Settings
Papermerge loads its settings from a configurations file. At first it tries to read following files:
/etc/papermerge.conf.py
papermerge.conf.py - from current project directory
If neither of above files exists it will check environment variable
PAPERMERGE_CONFIG_FILE
. In case environment variable
PAPERMERGE_CONFIG_FILE
points to an existing file - it will try to read
its configurations from there.
If all above attempts fail, Papermerge will use default configurations values and issue you a warning. If you want to get rid of warning message, just create an empty configuration file papermerge.conf.py in project root directory (right next to papermerge.conf.py.example) or in location /etc/papermerge.conf.py.

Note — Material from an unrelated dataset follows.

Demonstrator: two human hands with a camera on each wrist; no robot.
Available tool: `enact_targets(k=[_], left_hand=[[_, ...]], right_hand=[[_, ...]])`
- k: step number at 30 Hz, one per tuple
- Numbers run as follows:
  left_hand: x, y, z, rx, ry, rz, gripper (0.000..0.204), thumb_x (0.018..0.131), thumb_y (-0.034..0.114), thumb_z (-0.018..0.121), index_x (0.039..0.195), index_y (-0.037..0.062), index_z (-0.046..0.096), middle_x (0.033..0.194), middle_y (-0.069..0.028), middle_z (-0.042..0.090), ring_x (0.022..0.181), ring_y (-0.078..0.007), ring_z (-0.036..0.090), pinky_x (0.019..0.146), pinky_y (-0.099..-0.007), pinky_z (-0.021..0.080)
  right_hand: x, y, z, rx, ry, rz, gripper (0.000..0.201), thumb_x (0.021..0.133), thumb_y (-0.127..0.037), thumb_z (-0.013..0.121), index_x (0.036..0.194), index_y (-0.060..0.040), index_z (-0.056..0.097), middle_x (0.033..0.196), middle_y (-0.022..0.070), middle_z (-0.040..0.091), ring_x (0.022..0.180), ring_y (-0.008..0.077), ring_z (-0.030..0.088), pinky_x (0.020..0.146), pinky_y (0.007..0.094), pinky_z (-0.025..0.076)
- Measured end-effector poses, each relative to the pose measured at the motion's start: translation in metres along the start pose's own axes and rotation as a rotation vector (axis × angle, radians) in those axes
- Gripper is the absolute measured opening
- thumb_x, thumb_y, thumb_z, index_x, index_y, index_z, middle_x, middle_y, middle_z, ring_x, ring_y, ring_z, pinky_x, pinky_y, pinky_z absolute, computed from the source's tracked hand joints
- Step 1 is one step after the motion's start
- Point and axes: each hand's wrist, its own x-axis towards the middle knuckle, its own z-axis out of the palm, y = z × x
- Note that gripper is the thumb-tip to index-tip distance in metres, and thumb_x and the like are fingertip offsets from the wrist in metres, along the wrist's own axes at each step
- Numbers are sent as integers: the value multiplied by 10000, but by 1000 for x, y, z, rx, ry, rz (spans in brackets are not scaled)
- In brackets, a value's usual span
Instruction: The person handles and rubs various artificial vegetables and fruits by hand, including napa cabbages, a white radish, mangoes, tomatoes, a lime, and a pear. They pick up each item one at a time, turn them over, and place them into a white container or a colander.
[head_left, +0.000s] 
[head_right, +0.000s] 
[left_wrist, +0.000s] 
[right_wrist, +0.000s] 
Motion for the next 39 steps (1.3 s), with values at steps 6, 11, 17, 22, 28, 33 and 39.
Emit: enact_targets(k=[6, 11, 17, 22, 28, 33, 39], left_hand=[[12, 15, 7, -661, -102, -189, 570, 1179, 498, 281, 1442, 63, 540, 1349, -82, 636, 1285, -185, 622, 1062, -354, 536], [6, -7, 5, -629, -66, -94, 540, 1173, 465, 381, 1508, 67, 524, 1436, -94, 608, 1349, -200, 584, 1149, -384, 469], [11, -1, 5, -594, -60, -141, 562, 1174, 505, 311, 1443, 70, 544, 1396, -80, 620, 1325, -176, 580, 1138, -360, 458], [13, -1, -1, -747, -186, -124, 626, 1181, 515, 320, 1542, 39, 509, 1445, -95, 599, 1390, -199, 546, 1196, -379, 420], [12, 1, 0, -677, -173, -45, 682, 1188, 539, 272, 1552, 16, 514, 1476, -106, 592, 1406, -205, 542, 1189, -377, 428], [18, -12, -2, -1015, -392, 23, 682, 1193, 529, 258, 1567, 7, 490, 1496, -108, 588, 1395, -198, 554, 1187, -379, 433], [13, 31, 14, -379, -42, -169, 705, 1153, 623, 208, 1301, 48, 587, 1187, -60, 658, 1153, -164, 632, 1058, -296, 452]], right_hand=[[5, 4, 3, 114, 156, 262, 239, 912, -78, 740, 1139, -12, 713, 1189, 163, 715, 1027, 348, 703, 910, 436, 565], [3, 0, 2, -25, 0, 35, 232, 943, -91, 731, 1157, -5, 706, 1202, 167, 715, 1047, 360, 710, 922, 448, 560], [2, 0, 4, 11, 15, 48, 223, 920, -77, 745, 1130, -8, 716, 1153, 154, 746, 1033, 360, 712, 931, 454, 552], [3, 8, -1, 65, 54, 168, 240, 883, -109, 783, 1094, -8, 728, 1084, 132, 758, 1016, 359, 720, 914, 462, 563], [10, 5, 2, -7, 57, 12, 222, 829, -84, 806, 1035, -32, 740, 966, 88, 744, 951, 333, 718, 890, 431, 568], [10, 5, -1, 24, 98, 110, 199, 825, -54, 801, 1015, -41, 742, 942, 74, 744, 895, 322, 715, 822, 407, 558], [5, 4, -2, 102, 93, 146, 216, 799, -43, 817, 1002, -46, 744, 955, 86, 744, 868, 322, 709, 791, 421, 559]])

Configuration file uses python syntax.
Django Settings
Papermerge is based on Django Web Development Framework. This means basically that if you’ll know how Django projects are configured - you’ll be more familiar with how papermerge’s configuration internals. One particularly important thing to be aware of is the DJANGO_SETTINGS_MODULE environment variable - which is Django specific. Learn more about Django’s settings from Django documentation.
PAPERMERGE_ Prefix
There is slight difference where you place papermerge settings enumerated below. In short, when placed in papermerge.conf.py file, they don’t need PAPERMERGE_
prefix, while if you place very same configuration in django settings file - it needs PAPERMERGE_
prefix.
Papermerge settings can be either in:
papermerge.conf.py file
django settings file (the one referenced by DJANGO_SETTINGS_MODULE environment variable)
In papermerge.conf.py
file configuration settings are without
PAPERMERGE_
prefix, because all (well, 90%) of them are papermerge
specific. In django settings file however, there are all sort of settings -
for celery (prefixed with CELERY_
), for allauth (prefixed with ACCOUNT_
).
Respectively settings for specific for
papermerge are prefixed as well. Thus, any settings listed below, when added directly
to django settings file - needs PAPERMERGE_
prefix.
Configuration file papermerge.conf.py
is there for convenience. Most of the time you will need only that file.
Main App, Worker or Both?
Some configuration variables are for worker only (the part which OCRs the documents, imports documents form local directory or fetches them from imap/email account), some configuration variables are for main app only and some are for both. This distinction becomes aparent in case you deploy main app and worker on separate hosts; another scenario when this distinction is important in case of containerized deployment via docker - it so, because usually main app and worker will run in different containers - and thus will have different copies of papermerge.conf.py file.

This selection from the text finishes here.